(Given data Opens)

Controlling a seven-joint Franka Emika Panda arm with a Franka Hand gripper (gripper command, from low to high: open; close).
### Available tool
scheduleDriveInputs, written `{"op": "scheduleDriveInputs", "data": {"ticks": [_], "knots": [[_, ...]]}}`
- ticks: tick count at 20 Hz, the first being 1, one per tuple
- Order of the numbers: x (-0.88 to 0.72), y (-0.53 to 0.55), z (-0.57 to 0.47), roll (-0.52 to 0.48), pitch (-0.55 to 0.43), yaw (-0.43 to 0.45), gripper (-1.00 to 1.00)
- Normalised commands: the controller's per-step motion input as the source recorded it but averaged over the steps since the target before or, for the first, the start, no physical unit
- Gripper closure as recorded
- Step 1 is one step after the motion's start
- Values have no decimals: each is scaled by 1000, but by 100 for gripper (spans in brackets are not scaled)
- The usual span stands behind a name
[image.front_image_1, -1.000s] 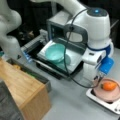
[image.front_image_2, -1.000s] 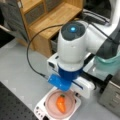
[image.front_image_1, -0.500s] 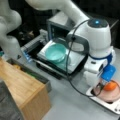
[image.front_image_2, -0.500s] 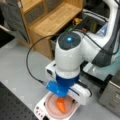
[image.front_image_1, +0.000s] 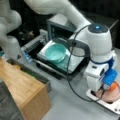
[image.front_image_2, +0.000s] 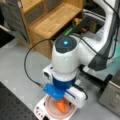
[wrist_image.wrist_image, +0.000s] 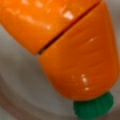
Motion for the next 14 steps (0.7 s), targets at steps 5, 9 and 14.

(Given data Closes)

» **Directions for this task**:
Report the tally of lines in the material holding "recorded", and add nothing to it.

» **Answer area**:
2